#### REQUIRED ACTION:
Copy out the lines of the records below, and only those lines, from the one with "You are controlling" through the one with "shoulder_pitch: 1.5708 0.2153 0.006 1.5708", exactly as they appear.

- - -

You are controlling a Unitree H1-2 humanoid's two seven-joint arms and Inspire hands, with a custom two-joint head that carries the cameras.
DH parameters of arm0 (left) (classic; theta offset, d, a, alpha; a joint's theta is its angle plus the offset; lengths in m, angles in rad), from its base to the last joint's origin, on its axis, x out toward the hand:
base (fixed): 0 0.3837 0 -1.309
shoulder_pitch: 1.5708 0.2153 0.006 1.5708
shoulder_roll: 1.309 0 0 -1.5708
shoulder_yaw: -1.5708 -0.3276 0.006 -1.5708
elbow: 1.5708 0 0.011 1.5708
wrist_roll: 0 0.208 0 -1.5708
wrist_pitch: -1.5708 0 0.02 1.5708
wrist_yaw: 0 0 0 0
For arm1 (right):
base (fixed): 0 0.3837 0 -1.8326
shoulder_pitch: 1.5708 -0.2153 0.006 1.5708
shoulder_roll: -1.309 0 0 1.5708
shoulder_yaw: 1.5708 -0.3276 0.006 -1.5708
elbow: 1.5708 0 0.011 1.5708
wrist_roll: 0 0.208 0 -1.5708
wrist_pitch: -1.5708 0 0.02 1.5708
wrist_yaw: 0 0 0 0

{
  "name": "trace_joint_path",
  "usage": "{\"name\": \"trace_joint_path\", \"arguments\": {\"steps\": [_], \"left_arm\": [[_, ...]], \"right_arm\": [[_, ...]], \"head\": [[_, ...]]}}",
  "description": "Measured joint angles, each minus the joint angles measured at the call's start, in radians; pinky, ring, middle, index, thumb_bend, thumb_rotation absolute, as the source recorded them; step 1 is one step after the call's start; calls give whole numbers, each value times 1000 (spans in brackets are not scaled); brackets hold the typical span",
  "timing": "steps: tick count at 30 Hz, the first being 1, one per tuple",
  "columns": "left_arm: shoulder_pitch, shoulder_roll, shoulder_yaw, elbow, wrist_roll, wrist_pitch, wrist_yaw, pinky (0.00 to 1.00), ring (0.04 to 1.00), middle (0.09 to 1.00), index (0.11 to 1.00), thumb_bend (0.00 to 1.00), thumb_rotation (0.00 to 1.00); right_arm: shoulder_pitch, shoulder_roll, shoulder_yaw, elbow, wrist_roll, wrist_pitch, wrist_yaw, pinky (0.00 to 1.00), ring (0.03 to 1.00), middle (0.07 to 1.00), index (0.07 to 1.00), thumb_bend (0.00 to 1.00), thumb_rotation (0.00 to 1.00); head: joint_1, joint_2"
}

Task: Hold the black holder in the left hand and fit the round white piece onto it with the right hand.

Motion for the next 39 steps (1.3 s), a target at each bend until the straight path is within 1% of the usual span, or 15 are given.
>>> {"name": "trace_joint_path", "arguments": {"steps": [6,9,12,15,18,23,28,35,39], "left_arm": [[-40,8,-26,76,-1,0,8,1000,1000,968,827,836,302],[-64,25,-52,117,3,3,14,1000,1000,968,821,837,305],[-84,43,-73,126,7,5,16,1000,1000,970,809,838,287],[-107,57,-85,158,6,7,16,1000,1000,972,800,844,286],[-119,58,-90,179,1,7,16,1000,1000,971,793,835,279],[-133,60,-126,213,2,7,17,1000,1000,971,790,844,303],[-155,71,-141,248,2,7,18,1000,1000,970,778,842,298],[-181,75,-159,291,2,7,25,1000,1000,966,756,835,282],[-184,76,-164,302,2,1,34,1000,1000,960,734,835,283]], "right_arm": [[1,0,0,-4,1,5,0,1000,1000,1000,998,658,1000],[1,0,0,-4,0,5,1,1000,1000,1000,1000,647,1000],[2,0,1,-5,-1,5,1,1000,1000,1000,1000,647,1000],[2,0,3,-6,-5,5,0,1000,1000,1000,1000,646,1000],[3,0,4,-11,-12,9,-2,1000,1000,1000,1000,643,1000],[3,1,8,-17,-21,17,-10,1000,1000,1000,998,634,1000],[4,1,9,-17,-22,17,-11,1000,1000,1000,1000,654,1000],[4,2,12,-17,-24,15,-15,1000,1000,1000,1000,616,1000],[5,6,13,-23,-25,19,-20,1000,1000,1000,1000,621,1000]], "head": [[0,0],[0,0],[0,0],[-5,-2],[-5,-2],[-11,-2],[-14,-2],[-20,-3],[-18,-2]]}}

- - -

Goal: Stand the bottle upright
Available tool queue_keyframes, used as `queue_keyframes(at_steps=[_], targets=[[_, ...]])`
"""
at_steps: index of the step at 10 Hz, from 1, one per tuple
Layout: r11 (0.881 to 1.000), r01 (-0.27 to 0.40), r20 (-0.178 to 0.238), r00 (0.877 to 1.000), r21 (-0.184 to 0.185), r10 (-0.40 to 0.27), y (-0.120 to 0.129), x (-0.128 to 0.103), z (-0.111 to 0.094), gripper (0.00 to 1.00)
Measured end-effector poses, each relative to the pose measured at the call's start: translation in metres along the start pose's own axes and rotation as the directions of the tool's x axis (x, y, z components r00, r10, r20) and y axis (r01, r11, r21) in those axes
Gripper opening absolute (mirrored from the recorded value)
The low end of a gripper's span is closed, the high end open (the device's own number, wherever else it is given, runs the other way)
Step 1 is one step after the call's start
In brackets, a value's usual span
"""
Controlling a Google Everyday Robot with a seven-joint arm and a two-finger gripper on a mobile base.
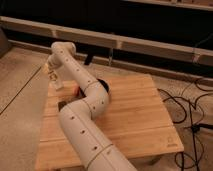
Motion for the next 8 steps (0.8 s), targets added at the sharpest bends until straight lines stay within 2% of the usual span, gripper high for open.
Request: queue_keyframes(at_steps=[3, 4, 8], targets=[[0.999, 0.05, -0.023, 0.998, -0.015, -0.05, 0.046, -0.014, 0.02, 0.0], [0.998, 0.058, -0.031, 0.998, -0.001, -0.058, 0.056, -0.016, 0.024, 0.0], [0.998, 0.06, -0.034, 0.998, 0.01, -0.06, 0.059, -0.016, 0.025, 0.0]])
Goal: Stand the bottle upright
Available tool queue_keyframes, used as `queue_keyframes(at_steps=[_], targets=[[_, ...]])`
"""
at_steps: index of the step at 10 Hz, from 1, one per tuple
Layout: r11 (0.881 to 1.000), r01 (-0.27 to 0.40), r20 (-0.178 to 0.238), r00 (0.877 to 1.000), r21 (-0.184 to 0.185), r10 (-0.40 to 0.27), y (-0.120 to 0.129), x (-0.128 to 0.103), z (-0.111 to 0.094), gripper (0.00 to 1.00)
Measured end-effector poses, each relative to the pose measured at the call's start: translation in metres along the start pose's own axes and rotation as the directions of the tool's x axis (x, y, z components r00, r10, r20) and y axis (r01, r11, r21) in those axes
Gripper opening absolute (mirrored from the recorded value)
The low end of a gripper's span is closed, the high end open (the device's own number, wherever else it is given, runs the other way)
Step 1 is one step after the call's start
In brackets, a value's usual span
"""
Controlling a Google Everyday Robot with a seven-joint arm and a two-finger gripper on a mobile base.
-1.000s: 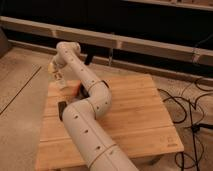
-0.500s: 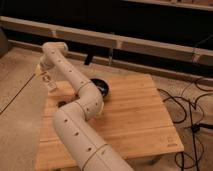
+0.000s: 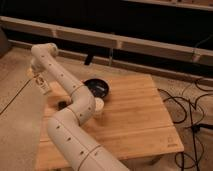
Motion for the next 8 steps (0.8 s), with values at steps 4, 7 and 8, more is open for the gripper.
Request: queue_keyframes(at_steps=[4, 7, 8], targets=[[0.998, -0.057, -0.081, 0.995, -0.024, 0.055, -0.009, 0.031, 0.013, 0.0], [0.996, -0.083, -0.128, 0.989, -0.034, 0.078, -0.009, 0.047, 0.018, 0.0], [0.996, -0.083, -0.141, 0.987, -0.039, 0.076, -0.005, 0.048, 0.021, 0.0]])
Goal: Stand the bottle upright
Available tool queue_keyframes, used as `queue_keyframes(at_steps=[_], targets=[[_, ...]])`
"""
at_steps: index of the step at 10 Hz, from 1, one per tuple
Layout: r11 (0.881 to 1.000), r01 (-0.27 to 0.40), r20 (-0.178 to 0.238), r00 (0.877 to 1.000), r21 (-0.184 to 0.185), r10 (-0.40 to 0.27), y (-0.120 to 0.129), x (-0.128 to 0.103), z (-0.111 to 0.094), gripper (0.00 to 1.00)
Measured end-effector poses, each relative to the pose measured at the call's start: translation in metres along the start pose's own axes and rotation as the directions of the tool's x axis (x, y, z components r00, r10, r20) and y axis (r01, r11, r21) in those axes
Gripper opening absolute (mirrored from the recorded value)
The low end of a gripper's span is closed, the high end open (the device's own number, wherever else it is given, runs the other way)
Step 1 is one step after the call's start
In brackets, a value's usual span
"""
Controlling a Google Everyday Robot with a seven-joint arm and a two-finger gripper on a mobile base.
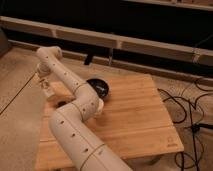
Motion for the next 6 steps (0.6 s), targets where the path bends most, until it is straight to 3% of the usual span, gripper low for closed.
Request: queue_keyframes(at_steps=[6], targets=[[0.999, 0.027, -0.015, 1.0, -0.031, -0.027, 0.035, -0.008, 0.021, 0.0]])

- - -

#### ANSWER SPACE:
You are controlling a Unitree H1-2 humanoid's two seven-joint arms and Inspire hands, with a custom two-joint head that carries the cameras.
DH parameters of arm0 (left) (classic; theta offset, d, a, alpha; a joint's theta is its angle plus the offset; lengths in m, angles in rad), from its base to the last joint's origin, on its axis, x out toward the hand:
base (fixed): 0 0.3837 0 -1.309
shoulder_pitch: 1.5708 0.2153 0.006 1.5708

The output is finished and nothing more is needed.